The operating mode described above is promoted in particular by the feature that the annular gap 23 by itself effects a redirection of the current fed to the arc when the latter jumps from the central contact surfaces 12 and 13 to the arc running surfaces 14 and 15. The helical cuts 22 participate in the further operations in two ways, because they form guiding edges for the arc foot points on the one hand, and divide the arc running surface into fields on the other, as is evident particularly from FIG. 3. Therefore, the current can flow to the arc only through the edge zone of the particular field in which the foot point of the arc happens to be.

While the contacts 4 and 5 are shown in FIGS. 1 and 2 as forming integral parts with the supporting pins 5 and 7, a multi-part construction may also be selected in which, for example, the contact surface 12 including the arc running surface surrounding it and the bell-shaped part 16 form separate components connected to each other and to the supporting pin 5. This makes available the possibility of influencing the forces acting upon the arc by the selection of suitable materials and of appropriate dimensions of their cross-sectional areas.

Claims

1. A contact arrangement for a vacuum switch comprising contact members movable relative to each other for electrically opening and closing the vacuum switch, each of the contact members including a carrier and a contact piece mounted on said carrier, each of the contact pieces defining a centrally disposed contact surface, the contact surfaces of the contact pieces being mutually adjacent so as to be in mutual contact when the switch is closed and to conjointly define a gap when the vacuum switch is opened; each of the contact pieces having an arc running surface disposed in surrounding relation to the contact surface thereof; and, each of the contact pieces further including first current conducting means for directing current to the central contact surface thereof, and second current conducting means for supplying current to the arc running surface when the arc drawn between said contact pieces wanders outwardly from the central contact surface to the arc running surface whereby the current flowing to said arc running surface develops a force to urge the arc to remain in the region between the contact pieces as the arc moves toward the edge of the contact piece.

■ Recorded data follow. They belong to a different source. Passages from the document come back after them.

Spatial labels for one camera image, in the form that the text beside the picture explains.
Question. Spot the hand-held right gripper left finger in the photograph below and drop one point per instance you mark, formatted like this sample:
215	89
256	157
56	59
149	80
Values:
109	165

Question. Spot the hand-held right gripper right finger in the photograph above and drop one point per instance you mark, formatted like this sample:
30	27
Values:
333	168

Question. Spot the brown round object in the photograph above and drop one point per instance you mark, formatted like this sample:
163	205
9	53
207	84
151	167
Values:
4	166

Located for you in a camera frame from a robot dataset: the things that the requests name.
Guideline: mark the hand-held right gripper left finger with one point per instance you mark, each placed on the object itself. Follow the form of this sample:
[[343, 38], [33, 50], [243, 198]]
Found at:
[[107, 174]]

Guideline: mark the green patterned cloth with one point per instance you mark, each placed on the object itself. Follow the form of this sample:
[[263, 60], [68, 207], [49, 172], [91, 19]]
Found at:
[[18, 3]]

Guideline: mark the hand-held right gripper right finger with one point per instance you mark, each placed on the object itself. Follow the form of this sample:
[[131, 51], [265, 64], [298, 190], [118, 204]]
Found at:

2. The contact arrangement of claim 1, said second current conducting means being a current conducting structure for directing current to the edge of the arc running surface.

3. The contact arrangement of claim 2, said structure having an annular section and being connected to the carrier for directing current from said carrier to the outer edge of the arc running surface.

4. The contact arrangement of claim 3, each of said contact pieces having an annular gap formed therein for separating the centrally disposed contact surface from the arc running surface.

5. The contact arrangement of claim 4, each of said contact pieces having a plurality of spiral shaped cuts formed in the arc running surface thereof, said spiral cuts communicating with said annular gap.

6. The contact arrangement of claim 1, each of said contact pieces having an annular gap formed therein for separating the centrally disposed contact surface from the arc running surface.

7. The contact arrangement of claim 6, each of said contact pieces having a plurality of spiral shaped cuts formed in the arc running surface thereof, said spiral cuts communicating with said annular gap.